McCafferty reached past the duty electrician’s mate and switched on the gertrude, a sonar telephone as archaic as it was effective. The only noise was the hissing and groaning of the icepack. Behind him the exec got the fire-control tracking party working on a torpedo solution for the new target.
A garbled group of syllables came over the speaker.
McCafferty took the gertrude phone off the receiver and depressed the Transmit trigger.
“Zulu X-ray.” There came a pause of several seconds, then a scratchy reply.
“Hotel Bravo,” replied HMS Sceptre. McCafferty let out a long breath that went unnoticed by the rest of the attack center crew, all of whom were doing exactly the same thing.
“All ahead one-third,” the captain said. Ten minutes later they were within easy range of the gertrude. Chicago halted to communicate.
“Welcome to the Soviet back garden, old boy. Slight change in plans. Keyboard”—the code name for HMS Superb—“is two-zero miles south to check further on your route. We’ve encountered no hostile activity for the past thirty hours. The coast is clear. Good hunting.”
“Thank you, Keylock. The gang’s all here. Out.” McCafferty hung the phone set back in its place. “Gentlemen, the mission is a go! All ahead two-thirds!”
The nuclear attack submarine increased speed to twelve knots on a heading of one-nine-seven degrees. HMS Sceptre counted the American boats as they passed, then resumed her station, circling slowly at the edge of the icepack.
“Good luck, chaps,” her captain breathed.
“They should get in all right.”
“It’s not getting i
n that I’m worried about, Jimmy,” the captain replied, using the traditional name for a British sub’s first officer. “The ticklish part’s getting back out.”
STORNOWAY, SCOTLAND
“Telex for you, Commander.” An RAF sergeant handed the message form over to Toland.
“Thank you.” He scanned the form.
“Leaving us?” Group Captain Mallory asked.
“They want me to fly down to Northwood. That’s right outside London, isn’t it?”
Mallory nodded. “No problem getting you there.”
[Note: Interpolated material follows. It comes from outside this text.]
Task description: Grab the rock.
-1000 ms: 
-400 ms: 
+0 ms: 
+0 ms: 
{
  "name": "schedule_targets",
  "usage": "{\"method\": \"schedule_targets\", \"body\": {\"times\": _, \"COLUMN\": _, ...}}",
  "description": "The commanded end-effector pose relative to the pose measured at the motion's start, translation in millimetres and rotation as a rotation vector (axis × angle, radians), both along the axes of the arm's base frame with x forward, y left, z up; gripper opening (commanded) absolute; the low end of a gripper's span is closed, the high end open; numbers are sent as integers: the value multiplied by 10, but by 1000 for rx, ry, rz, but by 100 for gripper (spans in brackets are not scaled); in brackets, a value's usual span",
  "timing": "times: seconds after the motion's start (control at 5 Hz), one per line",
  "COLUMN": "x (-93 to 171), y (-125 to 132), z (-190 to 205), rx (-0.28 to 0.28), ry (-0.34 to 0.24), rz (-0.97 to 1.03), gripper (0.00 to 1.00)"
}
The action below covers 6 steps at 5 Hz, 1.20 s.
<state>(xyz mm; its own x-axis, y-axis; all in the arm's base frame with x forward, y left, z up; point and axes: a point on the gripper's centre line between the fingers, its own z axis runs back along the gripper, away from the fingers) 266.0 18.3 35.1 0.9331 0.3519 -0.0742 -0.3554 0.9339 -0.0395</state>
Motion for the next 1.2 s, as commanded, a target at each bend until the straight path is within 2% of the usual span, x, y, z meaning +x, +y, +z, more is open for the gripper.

“That’s nice. It says ‘immediate.’ ”
NORTHWOOD, ENGLAND
He’d been to England many times, all on business with his opposite numbers at Government Communications Headquarters outside Cheltenham. His flights always seemed to arrive at night. He was flying at night now, and something was wrong. Something obvious . . .
Blackout. There were few lights below. Did that really matter now that aircraft had sophisticated navigation aids, or was it mainly a psychological move to remind the people of what was going on? If the continuous television coverage, some of it “live” from the battlefront, didn’t do that already. Toland had been spared most of that. Like most men in uniform, he had no time for the big picture while he concentrated on his little corner of it. He imagined it was the same for Ed Morris and Danny McCafferty, then realized this was the first time he’d thought of them in over a week. How were they doing? They were certainly more exposed to danger than he was at the moment, though his experience on Nimitz the second day of the war had given him enough terror to last the remainder of his life. Toland did not yet know that with a routine telex message sent a week before, he would directly affect their lives for the second time this year.
The Boeing 737 airliner touched down ten minutes later. Only twenty people were aboard, almost all of them in uniform. Toland was met by a car and a driver which sped him off to Northwood.